● **Try it**: Can the data below be set down again exactly, line for line?

● **Raw data**:
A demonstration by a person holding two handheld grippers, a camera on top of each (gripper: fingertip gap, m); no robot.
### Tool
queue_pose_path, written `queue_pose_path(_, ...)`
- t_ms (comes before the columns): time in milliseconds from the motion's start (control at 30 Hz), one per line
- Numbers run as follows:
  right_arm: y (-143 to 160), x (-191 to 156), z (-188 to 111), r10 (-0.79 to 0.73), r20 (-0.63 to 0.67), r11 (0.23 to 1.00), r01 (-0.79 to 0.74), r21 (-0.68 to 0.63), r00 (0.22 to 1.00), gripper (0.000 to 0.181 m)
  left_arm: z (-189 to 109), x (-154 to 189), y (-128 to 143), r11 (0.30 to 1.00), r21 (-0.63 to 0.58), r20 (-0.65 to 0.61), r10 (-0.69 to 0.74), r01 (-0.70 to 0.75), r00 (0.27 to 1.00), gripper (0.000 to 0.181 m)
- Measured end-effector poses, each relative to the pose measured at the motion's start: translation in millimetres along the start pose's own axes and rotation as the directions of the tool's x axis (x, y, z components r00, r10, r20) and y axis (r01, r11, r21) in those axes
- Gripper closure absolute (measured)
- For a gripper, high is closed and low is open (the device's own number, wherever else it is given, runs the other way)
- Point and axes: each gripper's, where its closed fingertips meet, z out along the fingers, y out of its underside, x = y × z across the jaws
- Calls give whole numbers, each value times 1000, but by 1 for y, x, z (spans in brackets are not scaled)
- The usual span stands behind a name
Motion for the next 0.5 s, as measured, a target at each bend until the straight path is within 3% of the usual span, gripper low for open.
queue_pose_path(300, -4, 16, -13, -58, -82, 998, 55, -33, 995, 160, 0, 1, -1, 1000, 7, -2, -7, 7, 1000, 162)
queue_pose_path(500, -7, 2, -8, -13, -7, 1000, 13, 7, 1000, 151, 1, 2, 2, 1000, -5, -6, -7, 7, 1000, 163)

● **Reply to the exercise**:
A demonstration by a person holding two handheld grippers, a camera on top of each (gripper: fingertip gap, m); no robot.
### Tool
queue_pose_path, written `queue_pose_path(_, ...)`
- t_ms (comes before the columns): time in milliseconds from the motion's start (control at 30 Hz), one per line
- Numbers run as follows:
  right_arm: y (-143 to 160), x (-191 to 156), z (-188 to 111), r10 (-0.79 to 0.73), r20 (-0.63 to 0.67), r11 (0.23 to 1.00), r01 (-0.79 to 0.74), r21 (-0.68 to 0.63), r00 (0.22 to 1.00), gripper (0.000 to 0.181 m)
  left_arm: z (-189 to 109), x (-154 to 189), y (-128 to 143), r11 (0.30 to 1.00), r21 (-0.63 to 0.58), r20 (-0.65 to 0.61), r10 (-0.69 to 0.74), r01 (-0.70 to 0.75), r00 (0.27 to 1.00), gripper (0.000 to 0.181 m)
- Measured end-effector poses, each relative to the pose measured at the motion's start: translation in millimetres along the start pose's own axes and rotation as the directions of the tool's x axis (x, y, z components r00, r10, r20) and y axis (r01, r11, r21) in those axes
- Gripper closure absolute (measured)
- For a gripper, high is closed and low is open (the device's own number, wherever else it is given, runs the other way)
- Point and axes: each gripper's, where its closed fingertips meet, z out along the fingers, y out of its underside, x = y × z across the jaws
- Calls give whole numbers, each value times 1000, but by 1 for y, x, z (spans in brackets are not scaled)
- The usual span stands behind a name
Motion for the next 0.5 s, as measured, a target at each bend until the straight path is within 3% of the usual span, gripper low for open.
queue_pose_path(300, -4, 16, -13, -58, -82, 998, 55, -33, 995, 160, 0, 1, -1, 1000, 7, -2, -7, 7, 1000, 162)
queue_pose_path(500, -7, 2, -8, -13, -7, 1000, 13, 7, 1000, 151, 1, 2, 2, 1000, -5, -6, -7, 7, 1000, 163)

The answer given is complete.